Visualize Amazon SageMaker Training Jobs with TensorBoard¶

This notebook shows how to use TensorBoard to visualize both local and remote training jobs as well as jobs run by Amazon SageMaker Automatic Model Tuning. The notebook uses an external S3 Bucket to store TensorFlow logs. This allows data scientists to use TensorBoard to visualize all past training jobs. TensorBoard can be hosted in SageMaker Notebook Instance, on a local computer or an instance running on AWS.

All TensorFlow logs used by TensorBoard are generated in training script source_dir/tensorboard_keras_cifar10.py. It includes code demonstrating how to log accuracy and loss for every epoch during training and validation, calculate and log confusion matrices and images, visualize model architecture, calculate weights distributions and histograms, and compare hyperparameter tuning jobs. The script follows the official TensorBoard guide, so you can reference the documentation and easily adjust the code to your needs.

The model used for this notebook is a simple deep CNN that is based on the Keras examples. Code in this notebook is using the latest available version of SageMaker python SDK 1.60.2 and TensorFlow 2.2.0.

The dataset¶

The CIFAR-10 dataset is one of the most popular machine learning datasets. It consists of 60,000 32x32 images belonging to 10 different classes (6,000 images per class). Here are the classes in the dataset, as well as 10 random images from each:

cifar10

In this tutorial, we will train a deep CNN to recognize these images.

Set up the environment¶

Upgrading SageMaker python SDK and TensorFlow to the current latest version. We need to restart the notebook’s kernel to use the newly installed version. The following command will upgrade packages in your current kernel environment, which can affect other notebooks using the same kernel.

[ ]:

import sys
!{sys.executable} -m pip install --upgrade pip
!{sys.executable} -m pip install --upgrade grpcio sagemaker==1.60.* awscli==1.* tensorflow==2.2.* tensorboard_plugin_profile==2.2.*

[ ]:

%%javascript
Jupyter.notebook.kernel.restart()

This notebook is using the default SageMaker’s S3 bucket. Tensorflow logs will be written to s3://sagemaker-<region>-<account_id>/tensorboard_keras_cifar10/logs.

[ ]:

import os
import sagemaker
from sagemaker import get_execution_role
import tensorflow as tf
from tensorflow import keras

sagemaker_session = sagemaker.Session()

role = get_execution_role()

bucket = sagemaker_session.default_bucket()
prefix = 'tensorboard_keras_cifar10'
tensorflow_logs_path = "s3://{}/{}/logs".format(bucket, prefix)

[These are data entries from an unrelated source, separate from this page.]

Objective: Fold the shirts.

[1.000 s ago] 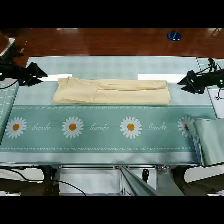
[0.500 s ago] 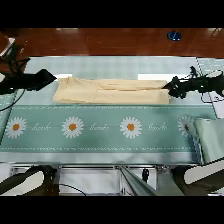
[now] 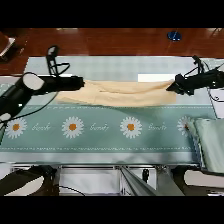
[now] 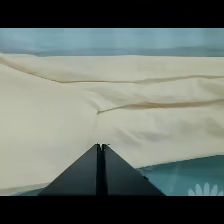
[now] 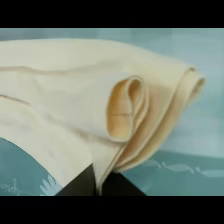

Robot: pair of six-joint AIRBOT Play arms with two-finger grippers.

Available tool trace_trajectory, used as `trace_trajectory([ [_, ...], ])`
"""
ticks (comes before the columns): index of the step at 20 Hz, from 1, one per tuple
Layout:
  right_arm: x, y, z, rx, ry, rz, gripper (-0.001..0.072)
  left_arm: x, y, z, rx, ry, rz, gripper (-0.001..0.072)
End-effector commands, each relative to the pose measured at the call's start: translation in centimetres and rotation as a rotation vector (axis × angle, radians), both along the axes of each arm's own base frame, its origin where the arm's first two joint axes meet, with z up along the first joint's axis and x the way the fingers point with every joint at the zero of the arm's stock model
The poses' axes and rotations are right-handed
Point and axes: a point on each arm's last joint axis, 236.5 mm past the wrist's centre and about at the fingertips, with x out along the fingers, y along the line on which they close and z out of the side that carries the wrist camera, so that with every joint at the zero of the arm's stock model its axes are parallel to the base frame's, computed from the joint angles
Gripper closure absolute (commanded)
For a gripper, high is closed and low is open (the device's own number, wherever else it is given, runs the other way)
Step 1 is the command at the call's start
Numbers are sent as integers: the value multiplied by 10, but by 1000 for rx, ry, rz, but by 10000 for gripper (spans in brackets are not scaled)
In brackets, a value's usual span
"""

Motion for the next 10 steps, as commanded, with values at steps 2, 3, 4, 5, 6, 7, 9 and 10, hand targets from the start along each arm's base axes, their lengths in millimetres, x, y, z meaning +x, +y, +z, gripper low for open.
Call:
trace_trajectory([
  [2, -81, 1, 51, -143, -147, -8, 687, -27, -94, -24, 2, 9, -164, 688],
  [3, -97, 11, 66, -127, -197, -20, 687, -35, -116, -33, -4, 47, -198, 688],
  [4, -113, 18, 78, -120, -234, -31, 687, -43, -140, -41, -4, 84, -248, 688],
  [5, -128, 24, 89, -118, -261, -48, 687, -51, -165, -48, 4, 113, -311, 688],
  [6, -142, 29, 98, -118, -284, -52, 687, -59, -186, -55, 10, 141, -367, 688],
  [7, -154, 33, 108, -121, -308, -49, 687, -68, -207, -62, 13, 179, -413, 688],
  [9, -168, 41, 128, -112, -366, -60, 687, -93, -246, -80, 24, 269, -503, 688],
  [10, -173, 45, 133, -106, -385, -59, 687, -107, -262, -89, 33, 305, -543, 688],
])
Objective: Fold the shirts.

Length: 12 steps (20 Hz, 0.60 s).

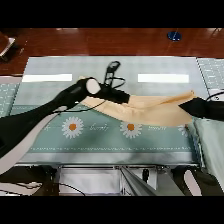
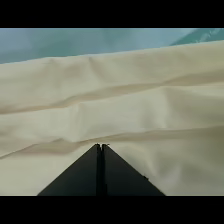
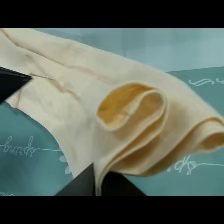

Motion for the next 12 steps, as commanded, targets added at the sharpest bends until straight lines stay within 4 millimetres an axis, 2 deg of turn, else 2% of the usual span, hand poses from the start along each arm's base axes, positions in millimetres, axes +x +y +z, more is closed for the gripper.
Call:
trace_trajectory([
  [1, -32, 18, 23, 31, -69, 3, 687, -57, -66, -36, 45, 158, -156, 687],
  [3, -35, 29, 29, 72, -78, 31, 687, -87, -100, -47, 4, 244, -179, 687],
  [5, -32, 29, 32, 75, -95, 27, 687, -117, -124, -52, -34, 304, -218, 687],
  [7, -31, 28, 32, 75, -97, 24, 687, -132, -131, -53, -38, 315, -246, 687],
  [8, -30, 28, 31, 77, -94, 23, 687, -126, -128, -49, -42, 315, -238, 687],
  [9, -30, 28, 31, 79, -91, 23, 687, -110, -119, -42, -52, 313, -212, 687],
  [10, -29, 29, 31, 86, -88, 24, 687, -88, -106, -33, -66, 318, -169, 687],
  [12, -24, 35, 33, 127, -80, 34, 687, -25, -62, -3, -108, 315, -44, 687],
])
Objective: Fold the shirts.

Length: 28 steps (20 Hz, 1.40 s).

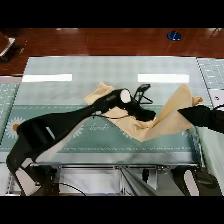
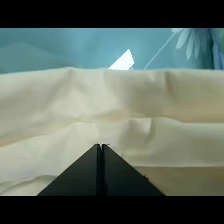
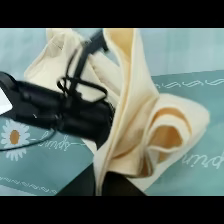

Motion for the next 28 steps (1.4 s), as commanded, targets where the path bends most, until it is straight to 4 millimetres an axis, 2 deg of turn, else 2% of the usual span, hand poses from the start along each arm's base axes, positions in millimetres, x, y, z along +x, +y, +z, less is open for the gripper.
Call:
trace_trajectory([
  [1, 8, 11, 6, 72, -2, 22, 687, 80, 67, 44, -34, -3, 164, 687],
  [3, 20, 19, 12, 141, -17, 42, 687, 135, 144, 84, -35, -87, 295, 687],
  [5, 32, 41, 19, 235, -28, 113, 687, 163, 230, 120, -15, -161, 436, 687],
  [6, 39, 55, 18, 273, -19, 151, 687, 163, 268, 136, -14, -199, 490, 687],
  [8, 61, 83, 5, 292, 8, 196, 687, 141, 326, 156, -1, -278, 563, 687],
  [11, 108, 137, -13, 283, 40, 266, 687, 92, 379, 154, 20, -353, 697, 687],
  [13, 136, 176, -26, 278, 74, 327, 687, 59, 396, 139, 28, -371, 768, 687],
  [16, 174, 234, -53, 279, 130, 399, 687, 16, 396, 110, 32, -349, 785, 687],
  [18, 198, 259, -73, 286, 158, 399, 686, -1, 390, 96, 11, -310, 787, 687],
  [20, 216, 274, -96, 296, 196, 375, 686, -8, 384, 85, -14, -264, 796, 687],
  [21, 218, 280, -107, 304, 229, 370, 686, -10, 382, 82, -12, -256, 793, 687],
  [22, 216, 286, -117, 314, 265, 372, 656, -10, 382, 79, -9, -253, 790, 687],
  [23, 211, 289, -126, 318, 299, 373, 440, -8, 383, 78, -8, -254, 795, 687],
  [24, 202, 292, -131, 310, 323, 408, 300, -6, 384, 78, -7, -260, 804, 687],
  [26, 190, 278, -130, 289, 367, 452, 297, 0, 388, 79, -5, -274, 823, 687],
  [28, 182, 247, -108, 282, 395, 491, 298, 1, 389, 79, -5, -280, 830, 687],
])
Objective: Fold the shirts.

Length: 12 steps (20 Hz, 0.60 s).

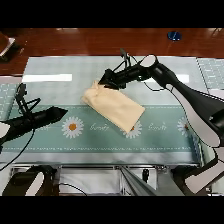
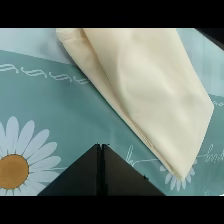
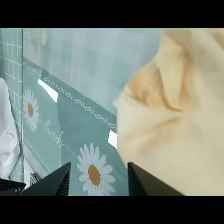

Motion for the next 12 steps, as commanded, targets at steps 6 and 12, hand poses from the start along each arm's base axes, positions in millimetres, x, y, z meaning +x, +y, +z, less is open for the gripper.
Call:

print('Bucket: {}'.format(bucket))
print('Tensorflow ver: ' + tf.__version__)

Download the CIFAR-10 dataset¶

Downloading the test and training data takes around 5 minutes.

[ ]:

from tensorflow.keras.datasets import cifar10

(x_train, y_train), (x_test, y_test) = cifar10.load_data()
print('x_train shape:', x_train.shape)
print(x_train.shape[0], 'train samples')
print(x_test.shape[0], 'test samples')

Converting dataset into TFRecord files to allow us to use SageMaker Pipe Mode.

[ ]:

import os

if not os.path.exists('./data/validation'):
    os.makedirs('./data/validation')

if not os.path.exists('./data/train'):
    os.makedirs('./data/train')

def write_tfrecords(x, y, filename):
    writer = tf.io.TFRecordWriter(filename)

    for image, label in zip(x, y):
        example = tf.train.Example(features=tf.train.Features(
            feature={
                'image': tf.train.Feature(bytes_list=tf.train.BytesList(value=[image.tobytes()])),
                'label': tf.train.Feature(int64_list=tf.train.Int64List(value=[label])),
            }))
        writer.write(example.SerializeToString())

write_tfrecords(x_test, y_test, './data/validation/validation.tfrecords')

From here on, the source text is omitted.